### Required work
Search the entries for the word "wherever" and pull out each line that has it.

Records drawn from a dataset
★ ★ ★

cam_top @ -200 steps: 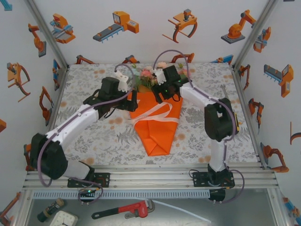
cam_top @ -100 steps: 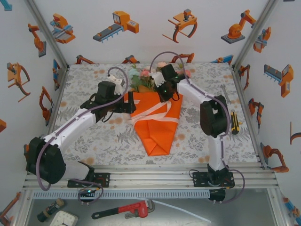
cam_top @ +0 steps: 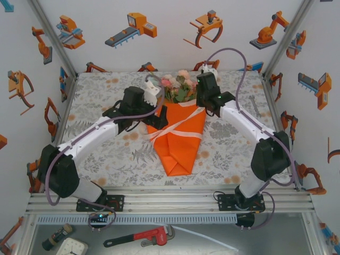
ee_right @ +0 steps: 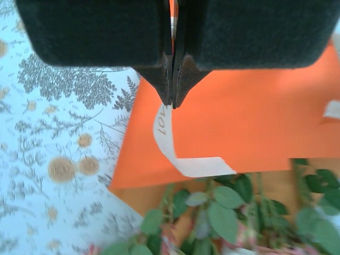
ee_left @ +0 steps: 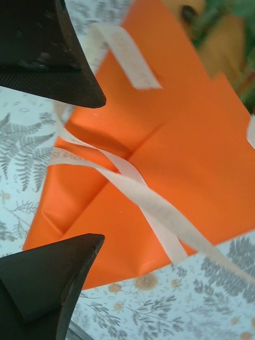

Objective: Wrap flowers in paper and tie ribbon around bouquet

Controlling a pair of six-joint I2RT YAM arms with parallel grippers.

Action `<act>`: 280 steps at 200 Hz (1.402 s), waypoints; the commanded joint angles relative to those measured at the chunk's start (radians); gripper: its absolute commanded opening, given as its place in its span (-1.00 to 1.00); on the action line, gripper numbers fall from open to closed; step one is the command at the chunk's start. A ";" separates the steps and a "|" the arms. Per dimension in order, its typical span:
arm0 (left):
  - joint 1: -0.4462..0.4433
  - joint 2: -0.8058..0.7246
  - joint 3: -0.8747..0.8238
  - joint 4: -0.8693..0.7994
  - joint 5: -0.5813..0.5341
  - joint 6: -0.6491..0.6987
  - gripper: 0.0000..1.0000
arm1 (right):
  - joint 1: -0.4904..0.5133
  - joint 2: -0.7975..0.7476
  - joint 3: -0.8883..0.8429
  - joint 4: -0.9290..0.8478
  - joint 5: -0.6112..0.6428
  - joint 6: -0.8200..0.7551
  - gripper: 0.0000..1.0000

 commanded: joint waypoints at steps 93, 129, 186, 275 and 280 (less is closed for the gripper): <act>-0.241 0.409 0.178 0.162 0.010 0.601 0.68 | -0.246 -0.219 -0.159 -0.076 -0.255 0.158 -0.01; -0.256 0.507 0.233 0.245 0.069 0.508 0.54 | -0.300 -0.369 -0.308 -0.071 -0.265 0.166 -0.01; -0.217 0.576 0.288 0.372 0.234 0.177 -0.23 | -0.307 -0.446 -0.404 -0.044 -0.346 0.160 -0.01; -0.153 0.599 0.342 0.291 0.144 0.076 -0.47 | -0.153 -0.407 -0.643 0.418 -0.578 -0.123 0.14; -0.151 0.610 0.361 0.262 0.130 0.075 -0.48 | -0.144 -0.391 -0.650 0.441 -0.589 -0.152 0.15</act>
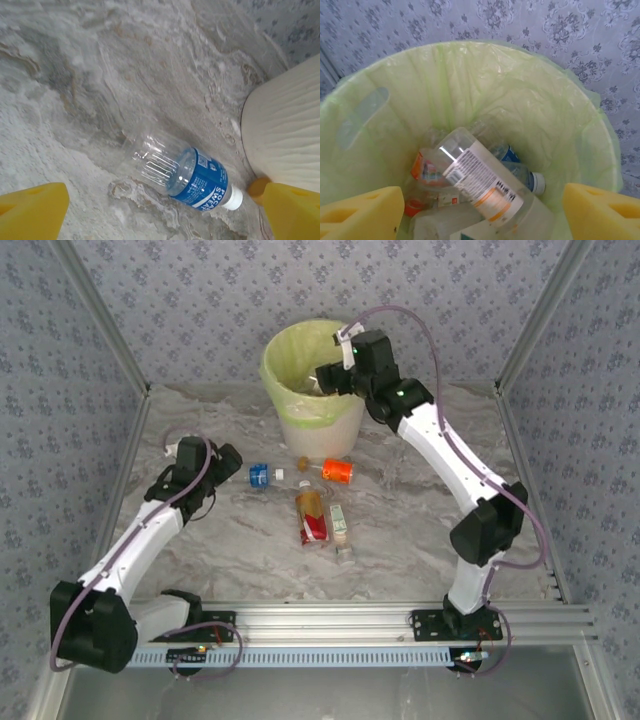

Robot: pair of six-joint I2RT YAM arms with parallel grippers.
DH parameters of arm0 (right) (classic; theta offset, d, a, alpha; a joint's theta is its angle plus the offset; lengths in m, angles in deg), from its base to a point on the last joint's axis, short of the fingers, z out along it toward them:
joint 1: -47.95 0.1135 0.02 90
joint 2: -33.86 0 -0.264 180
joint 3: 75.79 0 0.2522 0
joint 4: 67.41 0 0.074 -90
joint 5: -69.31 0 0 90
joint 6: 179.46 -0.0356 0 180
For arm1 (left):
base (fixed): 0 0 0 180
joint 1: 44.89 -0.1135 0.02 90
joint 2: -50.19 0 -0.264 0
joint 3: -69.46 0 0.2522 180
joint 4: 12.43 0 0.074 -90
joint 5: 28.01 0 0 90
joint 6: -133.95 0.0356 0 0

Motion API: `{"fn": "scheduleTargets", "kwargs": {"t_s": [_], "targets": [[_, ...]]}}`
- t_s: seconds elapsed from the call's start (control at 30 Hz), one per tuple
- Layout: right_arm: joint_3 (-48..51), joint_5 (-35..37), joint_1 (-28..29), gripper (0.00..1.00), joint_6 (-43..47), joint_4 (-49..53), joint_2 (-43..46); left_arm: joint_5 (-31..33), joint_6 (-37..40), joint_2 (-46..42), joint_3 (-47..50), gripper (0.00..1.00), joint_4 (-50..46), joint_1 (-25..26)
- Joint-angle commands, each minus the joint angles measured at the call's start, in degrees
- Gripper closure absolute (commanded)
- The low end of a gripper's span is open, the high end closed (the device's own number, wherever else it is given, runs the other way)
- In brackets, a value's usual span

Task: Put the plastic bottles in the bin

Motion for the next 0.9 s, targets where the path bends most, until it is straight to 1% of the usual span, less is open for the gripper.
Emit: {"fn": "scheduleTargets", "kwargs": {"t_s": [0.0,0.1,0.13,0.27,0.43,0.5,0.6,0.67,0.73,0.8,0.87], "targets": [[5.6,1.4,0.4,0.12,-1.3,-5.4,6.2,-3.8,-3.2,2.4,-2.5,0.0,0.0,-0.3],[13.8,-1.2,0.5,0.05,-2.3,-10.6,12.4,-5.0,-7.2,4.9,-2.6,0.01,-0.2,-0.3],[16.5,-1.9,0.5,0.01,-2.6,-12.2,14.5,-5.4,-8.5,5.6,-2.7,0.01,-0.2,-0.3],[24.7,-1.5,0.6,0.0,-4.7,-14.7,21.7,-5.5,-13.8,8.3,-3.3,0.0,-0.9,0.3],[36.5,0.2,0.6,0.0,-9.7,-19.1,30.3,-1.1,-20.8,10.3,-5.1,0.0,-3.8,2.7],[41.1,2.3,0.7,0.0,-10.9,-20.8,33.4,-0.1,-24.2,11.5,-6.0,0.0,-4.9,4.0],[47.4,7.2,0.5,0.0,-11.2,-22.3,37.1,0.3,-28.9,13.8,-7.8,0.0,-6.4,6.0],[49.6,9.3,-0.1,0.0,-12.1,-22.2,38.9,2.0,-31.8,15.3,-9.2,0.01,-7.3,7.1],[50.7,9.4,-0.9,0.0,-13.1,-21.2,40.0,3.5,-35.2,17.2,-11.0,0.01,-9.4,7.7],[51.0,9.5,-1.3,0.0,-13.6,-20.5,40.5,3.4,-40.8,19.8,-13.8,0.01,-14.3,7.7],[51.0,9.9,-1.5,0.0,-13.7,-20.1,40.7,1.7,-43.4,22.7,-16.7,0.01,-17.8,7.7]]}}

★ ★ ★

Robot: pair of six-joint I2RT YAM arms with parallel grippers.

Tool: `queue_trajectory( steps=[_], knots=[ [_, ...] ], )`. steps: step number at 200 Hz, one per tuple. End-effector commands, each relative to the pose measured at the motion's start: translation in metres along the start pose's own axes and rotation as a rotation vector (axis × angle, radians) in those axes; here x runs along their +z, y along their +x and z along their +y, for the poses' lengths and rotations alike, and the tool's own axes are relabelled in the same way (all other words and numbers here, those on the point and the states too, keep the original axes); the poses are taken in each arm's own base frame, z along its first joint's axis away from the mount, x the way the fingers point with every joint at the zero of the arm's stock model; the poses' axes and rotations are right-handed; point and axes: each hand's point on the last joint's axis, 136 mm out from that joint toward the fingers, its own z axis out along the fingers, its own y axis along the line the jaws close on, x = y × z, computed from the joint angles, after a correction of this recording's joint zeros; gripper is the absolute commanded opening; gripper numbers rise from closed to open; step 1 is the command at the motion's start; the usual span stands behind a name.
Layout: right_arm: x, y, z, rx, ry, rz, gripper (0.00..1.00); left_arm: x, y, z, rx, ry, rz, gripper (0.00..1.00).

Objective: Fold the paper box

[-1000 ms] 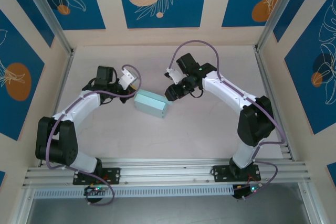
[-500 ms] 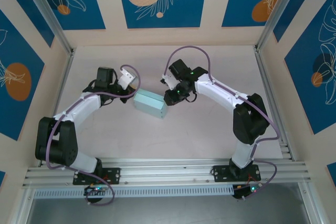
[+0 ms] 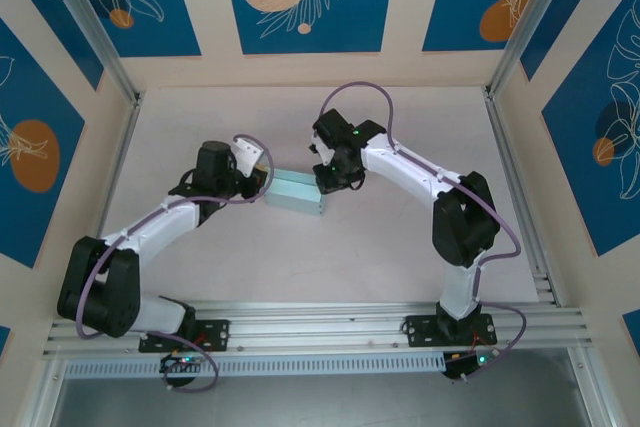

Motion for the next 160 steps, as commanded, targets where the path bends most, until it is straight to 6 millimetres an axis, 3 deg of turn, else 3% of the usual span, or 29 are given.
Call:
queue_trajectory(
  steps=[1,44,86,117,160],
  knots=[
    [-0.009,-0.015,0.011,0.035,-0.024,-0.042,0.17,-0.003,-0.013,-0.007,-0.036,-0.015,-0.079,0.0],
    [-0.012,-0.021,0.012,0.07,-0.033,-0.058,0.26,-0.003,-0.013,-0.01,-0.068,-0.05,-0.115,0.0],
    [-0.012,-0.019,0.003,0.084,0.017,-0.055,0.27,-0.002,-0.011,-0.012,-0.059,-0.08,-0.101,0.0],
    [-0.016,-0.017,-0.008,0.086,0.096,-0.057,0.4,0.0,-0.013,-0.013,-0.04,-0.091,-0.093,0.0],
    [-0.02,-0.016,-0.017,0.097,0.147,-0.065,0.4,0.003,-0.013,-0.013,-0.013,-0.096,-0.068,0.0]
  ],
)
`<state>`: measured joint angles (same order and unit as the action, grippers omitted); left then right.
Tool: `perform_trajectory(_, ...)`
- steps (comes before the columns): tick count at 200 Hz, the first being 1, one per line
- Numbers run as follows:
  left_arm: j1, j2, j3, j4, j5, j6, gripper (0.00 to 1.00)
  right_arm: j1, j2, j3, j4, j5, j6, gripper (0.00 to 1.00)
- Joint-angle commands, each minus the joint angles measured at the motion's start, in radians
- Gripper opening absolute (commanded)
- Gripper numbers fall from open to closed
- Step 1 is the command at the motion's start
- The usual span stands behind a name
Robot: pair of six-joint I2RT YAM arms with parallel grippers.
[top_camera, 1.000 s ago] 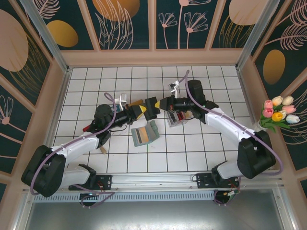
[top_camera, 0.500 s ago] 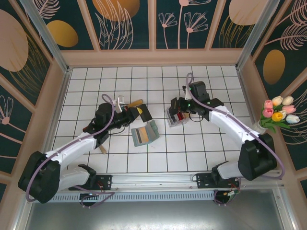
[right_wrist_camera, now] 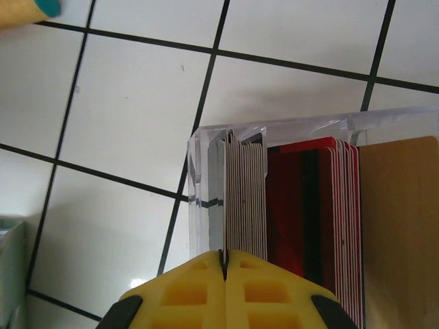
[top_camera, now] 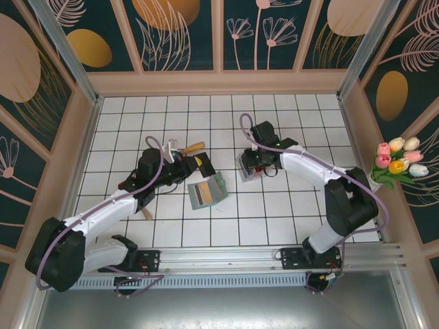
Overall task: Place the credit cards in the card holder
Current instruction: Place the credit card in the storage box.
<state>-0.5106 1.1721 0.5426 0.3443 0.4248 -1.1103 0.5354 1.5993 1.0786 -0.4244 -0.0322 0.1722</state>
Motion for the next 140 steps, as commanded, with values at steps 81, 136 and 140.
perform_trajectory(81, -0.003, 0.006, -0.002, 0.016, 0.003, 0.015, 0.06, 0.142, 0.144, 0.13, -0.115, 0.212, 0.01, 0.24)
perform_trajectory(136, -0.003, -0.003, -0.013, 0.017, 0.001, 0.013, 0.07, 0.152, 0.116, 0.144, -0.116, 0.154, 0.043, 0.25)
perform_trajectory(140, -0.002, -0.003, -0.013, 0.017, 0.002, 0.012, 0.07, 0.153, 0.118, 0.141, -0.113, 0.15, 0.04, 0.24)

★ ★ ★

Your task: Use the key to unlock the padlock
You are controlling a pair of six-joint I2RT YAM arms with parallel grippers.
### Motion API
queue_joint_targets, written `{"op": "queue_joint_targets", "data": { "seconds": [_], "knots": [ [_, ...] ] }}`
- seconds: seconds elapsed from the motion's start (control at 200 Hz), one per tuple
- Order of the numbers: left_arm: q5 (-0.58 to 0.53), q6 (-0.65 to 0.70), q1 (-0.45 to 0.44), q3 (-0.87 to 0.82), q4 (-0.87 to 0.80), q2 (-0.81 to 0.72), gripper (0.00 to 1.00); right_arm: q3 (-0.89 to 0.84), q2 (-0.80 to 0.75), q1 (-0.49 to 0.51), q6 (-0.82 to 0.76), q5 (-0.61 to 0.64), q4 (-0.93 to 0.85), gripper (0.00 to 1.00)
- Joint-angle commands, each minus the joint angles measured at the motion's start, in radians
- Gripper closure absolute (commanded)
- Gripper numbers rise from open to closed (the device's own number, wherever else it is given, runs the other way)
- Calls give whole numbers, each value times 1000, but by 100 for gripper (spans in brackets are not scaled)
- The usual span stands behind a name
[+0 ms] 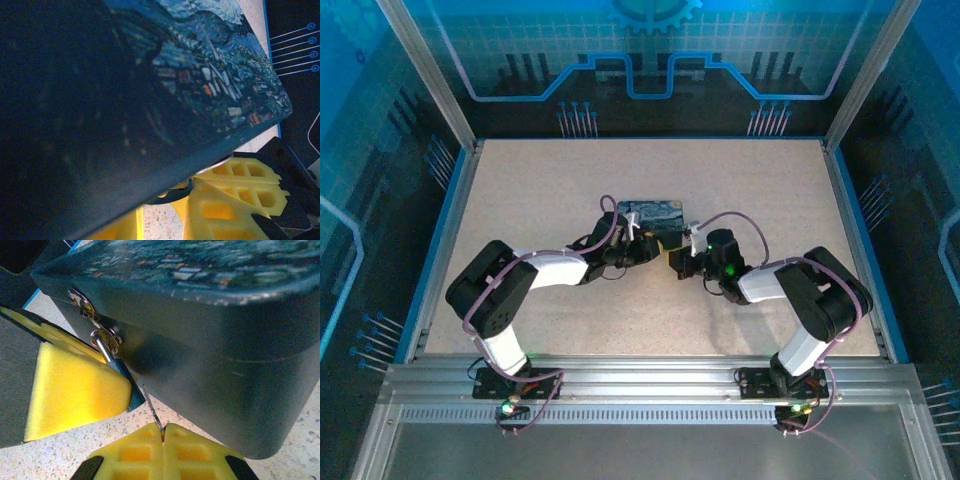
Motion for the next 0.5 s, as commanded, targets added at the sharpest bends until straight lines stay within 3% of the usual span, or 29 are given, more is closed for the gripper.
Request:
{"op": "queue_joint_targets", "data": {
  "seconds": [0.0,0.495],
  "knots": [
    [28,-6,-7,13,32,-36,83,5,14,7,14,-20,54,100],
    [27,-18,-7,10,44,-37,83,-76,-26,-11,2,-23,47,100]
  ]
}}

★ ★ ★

### Task answer
- The low end of a gripper's span is open, the high end closed (the device's own number, wherever else it is given, runs the other way)
- Gripper numbers rise from open to closed (the device's own number, wherever else it is given, runs the other way)

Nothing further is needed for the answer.